__TASK INSTRUCTIONS__:
Your copy should contain exactly the lines from the one that holds "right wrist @" through the end of the material, reproduced as written, with no pictures.

====

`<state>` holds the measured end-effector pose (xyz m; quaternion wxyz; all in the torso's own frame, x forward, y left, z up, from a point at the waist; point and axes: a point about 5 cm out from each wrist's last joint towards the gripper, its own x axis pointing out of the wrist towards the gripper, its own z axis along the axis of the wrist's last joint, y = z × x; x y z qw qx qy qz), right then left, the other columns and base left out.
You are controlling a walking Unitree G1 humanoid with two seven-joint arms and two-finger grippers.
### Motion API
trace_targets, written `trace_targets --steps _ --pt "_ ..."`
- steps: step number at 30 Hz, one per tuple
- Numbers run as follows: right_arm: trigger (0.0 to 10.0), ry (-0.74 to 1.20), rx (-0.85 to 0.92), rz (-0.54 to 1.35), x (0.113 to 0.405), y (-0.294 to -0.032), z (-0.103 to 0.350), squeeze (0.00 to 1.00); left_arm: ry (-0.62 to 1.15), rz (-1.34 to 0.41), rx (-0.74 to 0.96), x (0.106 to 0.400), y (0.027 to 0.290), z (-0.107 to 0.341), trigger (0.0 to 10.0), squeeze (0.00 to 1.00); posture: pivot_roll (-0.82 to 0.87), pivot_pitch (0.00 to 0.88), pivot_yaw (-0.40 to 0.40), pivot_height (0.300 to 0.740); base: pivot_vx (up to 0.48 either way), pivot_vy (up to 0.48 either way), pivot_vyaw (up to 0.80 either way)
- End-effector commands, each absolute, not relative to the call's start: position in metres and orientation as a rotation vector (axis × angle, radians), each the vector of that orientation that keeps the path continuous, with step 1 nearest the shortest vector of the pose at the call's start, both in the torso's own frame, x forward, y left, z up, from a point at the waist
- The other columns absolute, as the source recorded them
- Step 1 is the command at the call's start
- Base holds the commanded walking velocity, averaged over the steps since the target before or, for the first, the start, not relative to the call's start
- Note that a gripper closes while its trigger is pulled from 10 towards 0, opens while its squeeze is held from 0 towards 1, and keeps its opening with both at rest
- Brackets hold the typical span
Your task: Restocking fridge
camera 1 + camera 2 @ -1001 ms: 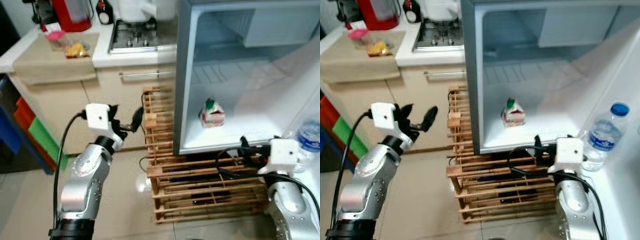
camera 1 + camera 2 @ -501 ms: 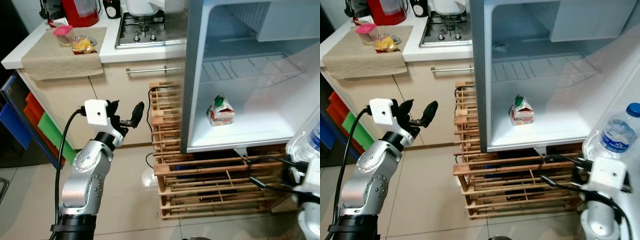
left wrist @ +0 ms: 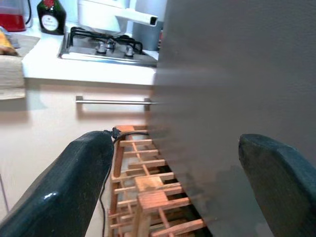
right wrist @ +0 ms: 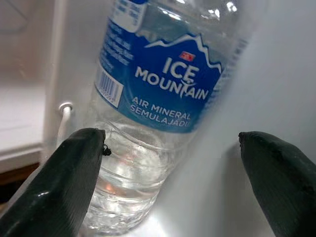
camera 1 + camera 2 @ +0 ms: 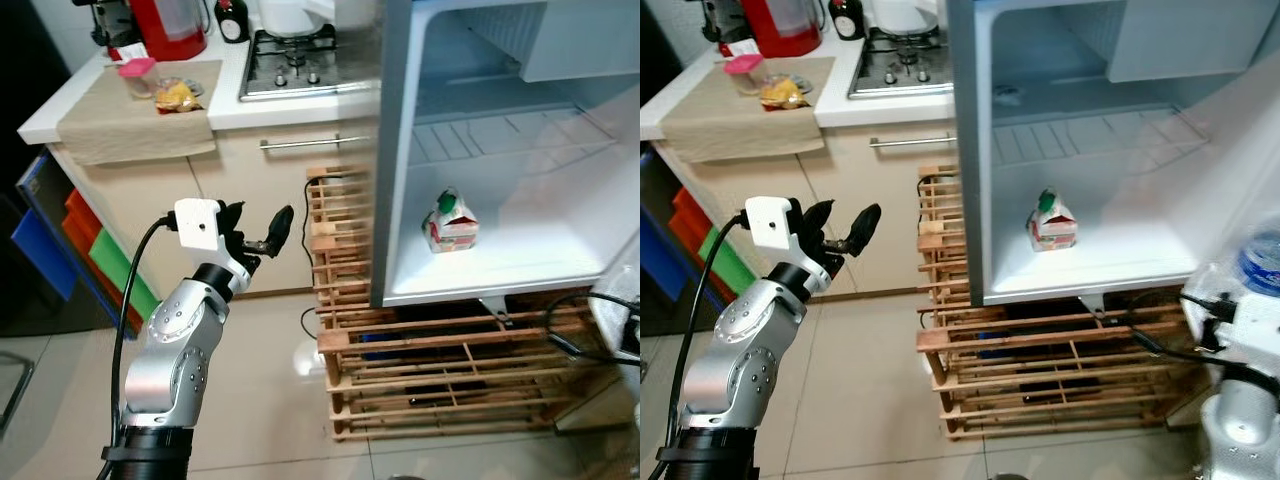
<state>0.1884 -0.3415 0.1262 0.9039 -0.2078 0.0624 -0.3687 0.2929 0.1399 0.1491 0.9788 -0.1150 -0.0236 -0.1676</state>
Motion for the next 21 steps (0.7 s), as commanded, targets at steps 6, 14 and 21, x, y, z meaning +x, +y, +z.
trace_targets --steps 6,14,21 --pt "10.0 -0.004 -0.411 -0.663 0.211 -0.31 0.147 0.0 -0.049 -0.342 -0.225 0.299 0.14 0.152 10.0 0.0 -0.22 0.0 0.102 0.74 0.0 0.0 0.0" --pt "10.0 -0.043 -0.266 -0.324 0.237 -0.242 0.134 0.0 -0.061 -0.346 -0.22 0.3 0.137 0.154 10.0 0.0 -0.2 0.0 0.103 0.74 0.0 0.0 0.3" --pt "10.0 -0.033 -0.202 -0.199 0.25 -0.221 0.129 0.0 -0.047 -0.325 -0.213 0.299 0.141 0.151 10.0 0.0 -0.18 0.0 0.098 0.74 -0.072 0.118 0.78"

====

__ANSWER TO THE EXERCISE__:
right wrist @ +0 ms: 
camera 1 + camera 2 @ +0 ms: 
<state>0.1884 -0.3415 0.1262 0.9039 -0.2078 0.0624 -0.3687 0.2929 0.1399 0.1491 0.9788 -0.1150 -0.0236 -0.1676</state>
Motion for the next 21 steps (0.7 s), as commanded, targets at steps 6, 14 and 21, x, y, z meaning +x, +y, +z.
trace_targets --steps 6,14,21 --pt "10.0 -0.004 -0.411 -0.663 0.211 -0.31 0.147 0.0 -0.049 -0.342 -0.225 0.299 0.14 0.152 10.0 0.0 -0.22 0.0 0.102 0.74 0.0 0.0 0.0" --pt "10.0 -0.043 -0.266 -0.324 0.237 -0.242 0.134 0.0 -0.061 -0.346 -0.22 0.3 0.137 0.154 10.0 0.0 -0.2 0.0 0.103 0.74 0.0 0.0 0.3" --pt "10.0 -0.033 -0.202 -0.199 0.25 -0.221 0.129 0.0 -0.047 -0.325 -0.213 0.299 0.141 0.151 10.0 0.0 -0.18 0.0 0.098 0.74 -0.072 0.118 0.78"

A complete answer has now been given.